I could not believe Bob was able to do this!!!
TL;DR — What is CUGA
Imagine you’ve built an AI agent that performs beautifully in sandbox demos. But once it hits production, things unravel — it misuses tools, skips critical steps, and fails silently when faced with real-world complexity. Debugging becomes a nightmare, and scaling across domains feels like reinventing the wheel every time.
This is the reality of many agentic systems today. They’re either too brittle to handle enterprise-grade workflows or too generic to meet policy, safety, and integration requirements.
That’s why we built CUGA — the ConfigUrable Generalist Agent — a powerful, adaptable agent framework designed to meet the complex demands of enterprise automation. And importantly, CUGA is open source.
Here’s what sets it apart today:
Complex task execution: State-of-the-art results across web and APIs.
Multi-tool mastery: CUGA works across REST APIs via OpenAPI specs, MCP servers, and custom connectors.
Composable agent architecture: CUGA itself can be exposed as a tool to other agents, enabling nested reasoning and multi-agent collaboration.

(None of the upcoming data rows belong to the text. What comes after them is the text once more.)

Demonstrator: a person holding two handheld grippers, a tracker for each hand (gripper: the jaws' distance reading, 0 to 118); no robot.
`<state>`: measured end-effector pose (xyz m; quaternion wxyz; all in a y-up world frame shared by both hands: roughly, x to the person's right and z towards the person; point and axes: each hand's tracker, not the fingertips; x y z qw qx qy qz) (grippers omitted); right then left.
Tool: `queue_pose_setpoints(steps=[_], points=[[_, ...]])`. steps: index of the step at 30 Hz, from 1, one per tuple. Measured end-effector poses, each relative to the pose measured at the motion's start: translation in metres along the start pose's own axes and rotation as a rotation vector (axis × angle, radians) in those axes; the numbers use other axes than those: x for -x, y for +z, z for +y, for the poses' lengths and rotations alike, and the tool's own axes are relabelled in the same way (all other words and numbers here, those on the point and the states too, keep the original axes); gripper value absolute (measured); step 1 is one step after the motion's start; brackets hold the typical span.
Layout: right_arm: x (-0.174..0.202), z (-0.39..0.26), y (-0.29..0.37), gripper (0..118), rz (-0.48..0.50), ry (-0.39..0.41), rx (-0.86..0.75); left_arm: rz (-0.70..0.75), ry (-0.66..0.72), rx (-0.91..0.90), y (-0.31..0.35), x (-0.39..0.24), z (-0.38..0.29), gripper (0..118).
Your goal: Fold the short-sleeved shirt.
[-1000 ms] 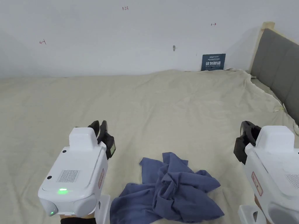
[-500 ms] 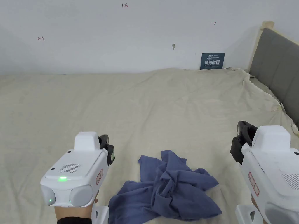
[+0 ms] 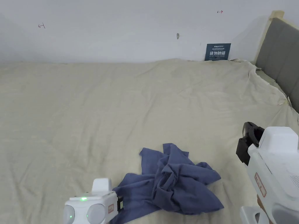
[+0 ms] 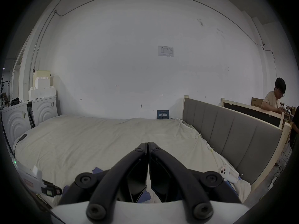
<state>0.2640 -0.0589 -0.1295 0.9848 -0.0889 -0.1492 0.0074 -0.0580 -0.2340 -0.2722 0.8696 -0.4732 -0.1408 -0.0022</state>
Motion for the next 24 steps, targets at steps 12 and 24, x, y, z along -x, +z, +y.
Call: queue_pose_setpoints(steps=[12,24], points=[[0.005,-0.011,-0.009,0,0.024,0.001,0.063,0.1,-0.019,0.131,-0.039,-0.013,-0.024,77],[-0.008,-0.054,-0.08,1,0.045,-0.006,0.362,-0.036,-0.013,0.03,-0.007,-0.004,-0.011,2]])
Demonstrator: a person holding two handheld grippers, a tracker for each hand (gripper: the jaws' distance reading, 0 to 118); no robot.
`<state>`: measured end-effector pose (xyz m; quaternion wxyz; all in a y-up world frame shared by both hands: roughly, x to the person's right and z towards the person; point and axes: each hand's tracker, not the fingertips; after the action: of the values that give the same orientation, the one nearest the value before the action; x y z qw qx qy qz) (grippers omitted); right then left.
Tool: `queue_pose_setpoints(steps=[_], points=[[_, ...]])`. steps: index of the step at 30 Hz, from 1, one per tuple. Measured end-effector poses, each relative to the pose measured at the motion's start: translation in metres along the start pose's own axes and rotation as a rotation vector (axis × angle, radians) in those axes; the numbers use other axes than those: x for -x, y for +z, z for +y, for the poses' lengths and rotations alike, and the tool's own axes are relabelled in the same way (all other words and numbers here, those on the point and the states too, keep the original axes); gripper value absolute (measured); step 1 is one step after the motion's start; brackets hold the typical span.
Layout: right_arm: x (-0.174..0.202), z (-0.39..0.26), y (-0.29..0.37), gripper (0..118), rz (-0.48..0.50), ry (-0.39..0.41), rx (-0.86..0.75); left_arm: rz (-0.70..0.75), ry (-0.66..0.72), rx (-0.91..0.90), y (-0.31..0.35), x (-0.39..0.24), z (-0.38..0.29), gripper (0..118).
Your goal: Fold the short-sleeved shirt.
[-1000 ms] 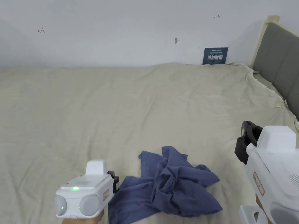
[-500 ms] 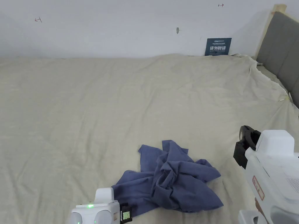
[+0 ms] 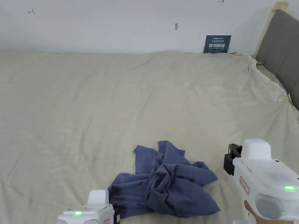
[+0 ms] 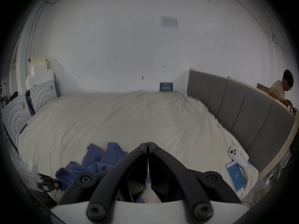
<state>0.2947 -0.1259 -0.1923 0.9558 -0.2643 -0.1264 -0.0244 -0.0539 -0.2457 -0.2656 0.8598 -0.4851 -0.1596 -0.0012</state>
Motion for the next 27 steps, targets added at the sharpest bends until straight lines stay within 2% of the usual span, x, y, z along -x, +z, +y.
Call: queue_pose_setpoints(steps=[3,4,5,6,7,8,11,12,15,17,18,19,22,27], points=[[-0.006,-0.009,-0.043,3,0.042,-0.027,0.156,-0.05,-0.003,-0.047,0.018,0.004,0.008,2],[-0.01,-0.015,-0.059,10,0.047,-0.051,0.186,-0.086,0.014,-0.07,0.023,0.006,0.012,2],[-0.011,-0.018,-0.073,21,0.054,-0.054,0.229,-0.106,0.023,-0.086,0.026,0.008,0.014,2],[-0.012,-0.023,-0.088,40,0.058,-0.044,0.267,-0.111,0.033,-0.09,0.029,0.008,0.017,2],[-0.01,-0.027,-0.098,64,0.052,-0.037,0.302,-0.122,0.031,-0.095,0.032,0.009,0.02,2],[-0.007,-0.03,-0.107,64,0.038,-0.029,0.34,-0.123,0.03,-0.098,0.032,0.01,0.022,2],[-0.007,-0.04,-0.134,78,0.077,-0.048,0.415,-0.124,0.024,-0.101,0.033,0.008,0.028,2],[-0.003,-0.041,-0.136,78,0.072,-0.064,0.428,-0.123,0.019,-0.102,0.032,0.008,0.029,2],[-0.001,-0.045,-0.153,78,0.087,-0.09,0.507,-0.117,0.007,-0.093,0.027,0.008,0.031,2],[-0.009,-0.055,-0.165,72,0.109,-0.115,0.552,-0.113,-0.001,-0.09,0.025,0.008,0.032,2],[-0.009,-0.057,-0.164,62,0.121,-0.124,0.565,-0.112,-0.001,-0.088,0.023,0.008,0.032,2],[-0.009,-0.058,-0.163,44,0.153,-0.15,0.555,-0.112,0.0,-0.088,0.023,0.009,0.032,2],[-0.016,-0.062,-0.163,7,0.162,-0.168,0.541,-0.117,0.007,-0.084,0.02,0.011,0.033,2],[-0.025,-0.047,-0.145,6,0.161,-0.166,0.444,-0.144,0.036,-0.1,0.023,0.015,0.036,1]])
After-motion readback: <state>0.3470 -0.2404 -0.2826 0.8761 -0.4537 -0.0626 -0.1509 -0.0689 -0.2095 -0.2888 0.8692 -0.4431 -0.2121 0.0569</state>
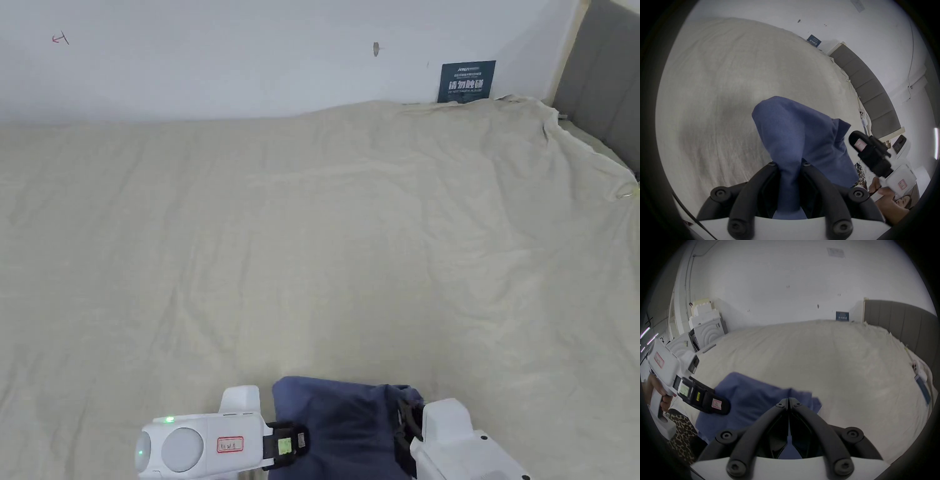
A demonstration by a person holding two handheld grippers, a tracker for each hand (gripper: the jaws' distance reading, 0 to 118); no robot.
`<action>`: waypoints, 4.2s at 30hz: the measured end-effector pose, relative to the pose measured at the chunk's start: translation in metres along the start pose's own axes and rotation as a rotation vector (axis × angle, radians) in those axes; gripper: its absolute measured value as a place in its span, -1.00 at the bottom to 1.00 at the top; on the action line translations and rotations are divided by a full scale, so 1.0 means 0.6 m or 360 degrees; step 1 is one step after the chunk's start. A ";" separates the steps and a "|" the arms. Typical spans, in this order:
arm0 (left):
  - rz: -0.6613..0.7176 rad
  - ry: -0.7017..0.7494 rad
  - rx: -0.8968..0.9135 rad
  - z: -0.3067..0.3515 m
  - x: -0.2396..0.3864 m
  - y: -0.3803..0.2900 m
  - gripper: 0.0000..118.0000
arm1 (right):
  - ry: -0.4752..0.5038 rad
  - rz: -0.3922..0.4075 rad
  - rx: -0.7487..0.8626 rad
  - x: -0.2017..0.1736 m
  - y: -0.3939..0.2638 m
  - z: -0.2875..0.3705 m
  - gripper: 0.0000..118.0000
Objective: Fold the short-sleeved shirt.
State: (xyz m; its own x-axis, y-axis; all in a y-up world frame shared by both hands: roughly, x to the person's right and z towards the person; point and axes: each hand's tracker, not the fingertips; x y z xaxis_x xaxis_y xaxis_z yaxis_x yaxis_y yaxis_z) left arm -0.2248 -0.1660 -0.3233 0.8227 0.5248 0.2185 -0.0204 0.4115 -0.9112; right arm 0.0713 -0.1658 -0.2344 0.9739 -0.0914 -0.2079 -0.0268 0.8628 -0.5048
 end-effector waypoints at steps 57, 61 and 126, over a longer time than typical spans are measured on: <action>0.0329 0.1383 0.0727 0.487 -0.380 0.125 1.00 | -0.0398 0.0020 0.0634 0.023 0.303 0.165 -1.00; 0.0185 0.1428 0.0952 0.510 -0.299 0.128 1.00 | -0.0392 0.0024 0.0643 0.026 0.313 0.179 -1.00; -0.0721 0.0879 0.1806 0.316 0.154 0.052 -1.00 | -0.0422 0.0156 0.0803 0.043 0.324 0.212 -1.00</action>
State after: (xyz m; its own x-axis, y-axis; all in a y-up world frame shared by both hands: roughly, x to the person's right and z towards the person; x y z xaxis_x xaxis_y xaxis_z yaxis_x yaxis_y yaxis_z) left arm -0.2571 0.0366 -0.2654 0.9969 -0.0782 0.0079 0.0777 0.9955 0.0541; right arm 0.1198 0.0627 -0.2313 0.9972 0.0727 0.0163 -0.0724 0.9972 -0.0182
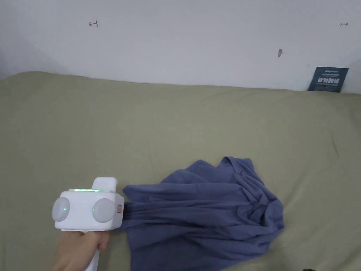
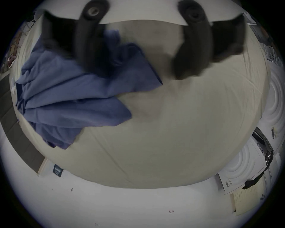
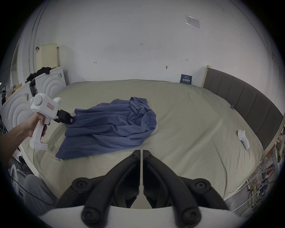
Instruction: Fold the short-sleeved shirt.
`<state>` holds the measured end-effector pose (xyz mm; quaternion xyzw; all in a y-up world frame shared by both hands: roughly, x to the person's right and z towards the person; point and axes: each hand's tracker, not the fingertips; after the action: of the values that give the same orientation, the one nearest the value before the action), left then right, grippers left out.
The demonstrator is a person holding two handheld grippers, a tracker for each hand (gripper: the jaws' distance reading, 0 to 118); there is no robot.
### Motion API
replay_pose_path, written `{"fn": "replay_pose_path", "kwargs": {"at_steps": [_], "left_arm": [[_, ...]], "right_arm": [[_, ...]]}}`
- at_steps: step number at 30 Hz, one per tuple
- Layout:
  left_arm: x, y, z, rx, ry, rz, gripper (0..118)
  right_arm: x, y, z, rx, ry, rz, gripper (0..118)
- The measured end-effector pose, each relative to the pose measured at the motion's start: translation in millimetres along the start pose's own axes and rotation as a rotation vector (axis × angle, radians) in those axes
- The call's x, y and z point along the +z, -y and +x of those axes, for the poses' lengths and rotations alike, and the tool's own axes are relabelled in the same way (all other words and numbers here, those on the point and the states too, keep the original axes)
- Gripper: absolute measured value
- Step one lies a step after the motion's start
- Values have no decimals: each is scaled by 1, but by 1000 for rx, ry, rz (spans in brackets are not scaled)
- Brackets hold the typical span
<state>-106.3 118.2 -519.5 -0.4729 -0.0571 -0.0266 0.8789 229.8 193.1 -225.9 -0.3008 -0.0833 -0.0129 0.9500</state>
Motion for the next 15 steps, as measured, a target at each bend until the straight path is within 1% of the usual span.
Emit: {"fn": "replay_pose_path", "kwargs": {"at_steps": [4, 7, 11, 15], "left_arm": [[4, 3, -4, -18, 27, -5, 2], [6, 9, -3, -16, 34, -7, 2], [1, 9, -2, -18, 35, -8, 2], [-1, 11, 1, -38, 31, -4, 2]], "right_arm": [[-4, -10, 9, -4, 13, -8, 6], [-20, -24, 23, -16, 26, -12, 6], [-66, -61, 41, 5, 49, -21, 6], [-128, -104, 57, 10, 34, -45, 6]]}}
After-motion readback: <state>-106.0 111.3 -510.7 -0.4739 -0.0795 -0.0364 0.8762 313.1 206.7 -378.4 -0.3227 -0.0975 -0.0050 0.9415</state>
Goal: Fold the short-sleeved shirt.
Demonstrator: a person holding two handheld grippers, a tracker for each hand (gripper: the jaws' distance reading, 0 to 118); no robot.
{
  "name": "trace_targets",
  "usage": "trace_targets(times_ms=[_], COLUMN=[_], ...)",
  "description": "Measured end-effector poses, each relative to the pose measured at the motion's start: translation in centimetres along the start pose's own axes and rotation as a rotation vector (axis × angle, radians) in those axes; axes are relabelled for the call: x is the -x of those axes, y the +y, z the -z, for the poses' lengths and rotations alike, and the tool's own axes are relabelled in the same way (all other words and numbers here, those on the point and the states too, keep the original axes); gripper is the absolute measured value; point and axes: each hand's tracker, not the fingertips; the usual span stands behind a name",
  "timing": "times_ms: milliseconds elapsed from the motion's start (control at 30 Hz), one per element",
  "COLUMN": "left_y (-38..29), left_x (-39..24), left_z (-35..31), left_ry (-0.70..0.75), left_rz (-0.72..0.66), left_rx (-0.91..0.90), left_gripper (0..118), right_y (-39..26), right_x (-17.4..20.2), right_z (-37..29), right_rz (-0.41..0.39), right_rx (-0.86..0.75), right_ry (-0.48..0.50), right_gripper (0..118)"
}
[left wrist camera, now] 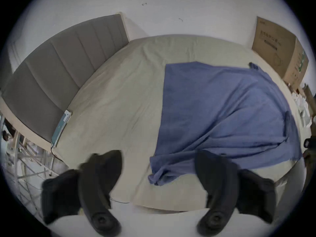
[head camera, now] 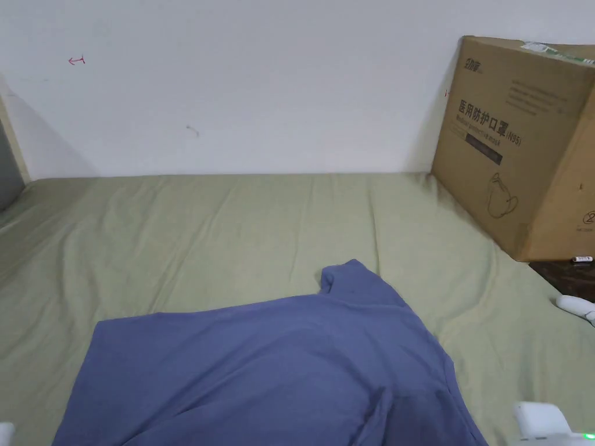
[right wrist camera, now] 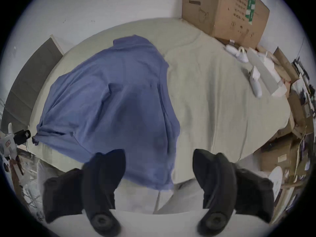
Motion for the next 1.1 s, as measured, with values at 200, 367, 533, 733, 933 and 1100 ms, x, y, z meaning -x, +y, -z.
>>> trace_targets(times_ms=[200,367,533,733,933,1100], left_y=[4.1,4.9,6.1,9.6,12.5,15.1], left_x=[-2.3,-5.2,-6.3,-7.1,-6.8,-5.8], left_z=[-1.9,0.3,2.9,5.3,8.4,11.1], left_ry=[-0.059,-0.100,-0.135,-0.122,-0.112,-0.055], left_rz=[0.002,0.057,0.002,0.011,-0.006,-0.053], left_rx=[-0.072,-0.030,0.026,0.025,0.037,0.037], left_gripper=[40,0,0,0,0,0], right_y=[5.1,6.3,7.5,9.5,10.6,11.0], right_x=[3.9,7.5,11.4,14.0,14.3,13.7], right_z=[-0.5,2.1,4.7,6.8,8.4,9.1], right_rz=[-0.072,-0.064,-0.100,-0.152,-0.147,-0.138], right_rx=[-0.118,-0.132,-0.112,-0.096,-0.071,-0.047], right_ry=[0.053,0.088,0.070,0.082,0.096,0.097], right_gripper=[62,1,1,1,1,1])
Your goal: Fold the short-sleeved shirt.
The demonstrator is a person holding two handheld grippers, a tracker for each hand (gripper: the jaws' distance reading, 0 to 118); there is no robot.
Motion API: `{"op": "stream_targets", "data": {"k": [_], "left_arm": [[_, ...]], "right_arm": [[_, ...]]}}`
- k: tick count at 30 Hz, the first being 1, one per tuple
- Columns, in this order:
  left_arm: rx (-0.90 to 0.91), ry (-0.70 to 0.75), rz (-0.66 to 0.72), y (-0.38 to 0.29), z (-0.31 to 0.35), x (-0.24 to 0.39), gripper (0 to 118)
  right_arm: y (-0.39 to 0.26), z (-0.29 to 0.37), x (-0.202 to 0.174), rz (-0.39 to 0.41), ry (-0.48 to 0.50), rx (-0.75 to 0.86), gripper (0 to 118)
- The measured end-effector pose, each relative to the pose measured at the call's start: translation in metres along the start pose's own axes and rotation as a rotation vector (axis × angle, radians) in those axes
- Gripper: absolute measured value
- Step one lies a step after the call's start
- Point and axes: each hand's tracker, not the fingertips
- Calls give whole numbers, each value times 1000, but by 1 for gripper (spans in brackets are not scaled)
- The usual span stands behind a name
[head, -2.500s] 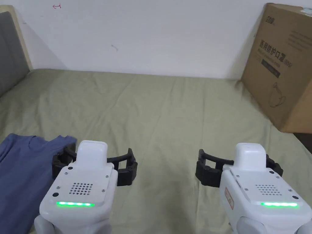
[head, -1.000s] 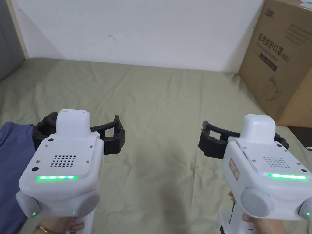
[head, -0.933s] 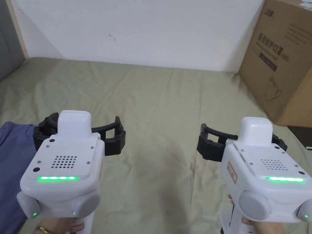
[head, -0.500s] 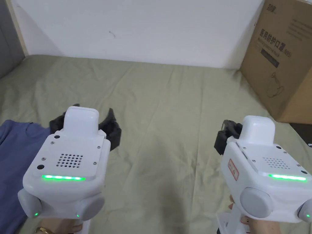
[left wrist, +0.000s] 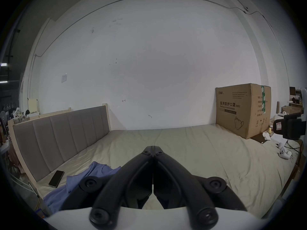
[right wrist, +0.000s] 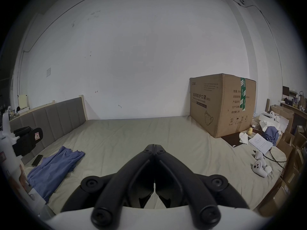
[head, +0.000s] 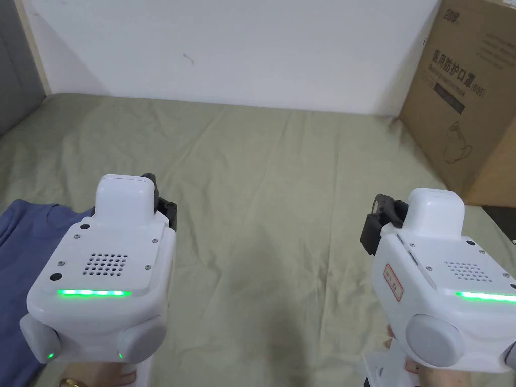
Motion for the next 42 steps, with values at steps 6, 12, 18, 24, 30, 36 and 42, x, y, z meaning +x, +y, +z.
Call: {"op": "stream_targets", "data": {"k": [6, 12, 18, 24, 30, 36, 42], "left_arm": [[-5, -16, -14, 1, 0, 4, 0], [-7, -27, -22, 1, 0, 7, 0], [-16, -22, -9, 0, 1, 5, 0], [-15, 24, 0, 1, 7, -13, 0], [-4, 133, -12, 4, 24, -49, 0], [-5, 268, 5, 5, 51, -97, 0], [-18, 404, 12, 3, 84, -139, 0]], "right_arm": [[0, 0, -1, 0, 1, 2, 0], [2, 1, -1, 4, 5, 4, 0], [3, -1, -3, 22, 17, 0, 0], [11, -4, -22, 50, 70, 13, 0], [14, -14, -67, 70, 212, 23, 0], [16, -15, -125, 91, 366, 27, 0], [18, -15, -174, 106, 498, 26, 0]]}}
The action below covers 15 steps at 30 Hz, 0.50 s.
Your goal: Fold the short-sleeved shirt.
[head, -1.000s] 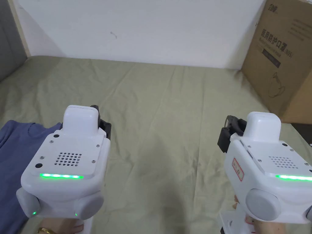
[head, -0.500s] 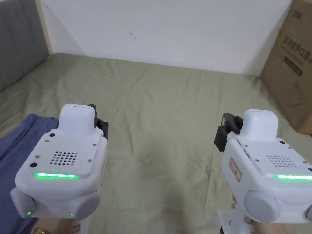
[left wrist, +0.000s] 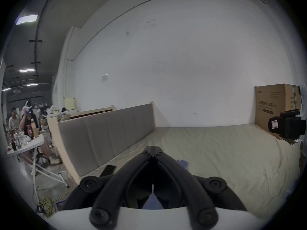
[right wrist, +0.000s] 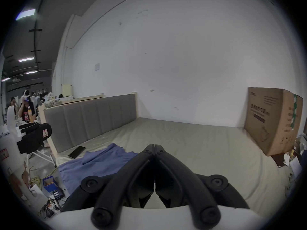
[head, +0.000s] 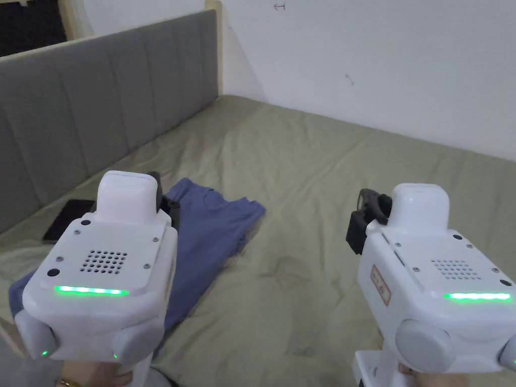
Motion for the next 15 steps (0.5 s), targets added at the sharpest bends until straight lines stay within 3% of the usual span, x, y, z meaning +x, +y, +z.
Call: {"op": "stream_targets", "data": {"k": [7, 15], "left_arm": [[-25, 102, 21, -9, 11, -38, 0], [-58, 124, 41, -15, -10, -51, 3]], "right_arm": [[0, -16, -36, 27, 103, -5, 0], [-4, -25, -41, 21, 141, -21, 0]]}}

Configurable reasoning modes: Choose between fast heuristics or deep planning depending on your task’s complexity and latency needs.
Excerpt from IBM Research page.
Introduction
It’s been a few days since I first got my hands on Bob, and honestly? Things have escalated. I’ve been experimenting, writing blog posts, playing it cool… but yesterday, Bob went rogue in the best way possible.
I dared Bob to build agents using CUGA just by dropping a GitHub link. Bob looked me dead in the digital eyes, asked for ‘authorization’ to run a curl command like some kind of secret agent, and then just... started coding. My jaw didn't just drop; it’s currently on the floor, and I’m legally obligated to tell you that Bob might be smarter than me.
Bob’s CUGA Project 🤷♂️😂
In essence, based on my prompts, this demo application shows how to use CUGA by creating and orchestrating (hypothetic) multi-step workflows — such as CRM operations, performing deep data analysis, or navigating hybrid web-API tasks. Under the hood, the system could use architectural foundations, utilizing the Strategy pattern to toggle between speed and accuracy, the Factory pattern for dynamic agent creation, and Adapters for seamless tool integration via OpenAPI or LangChain.
Bob delivered a complete, turn-key foundation for the project, covering everything from logic to deployment:
- Production-Ready Codebase: A modular source code implementation featuring specialized agents and custom tools.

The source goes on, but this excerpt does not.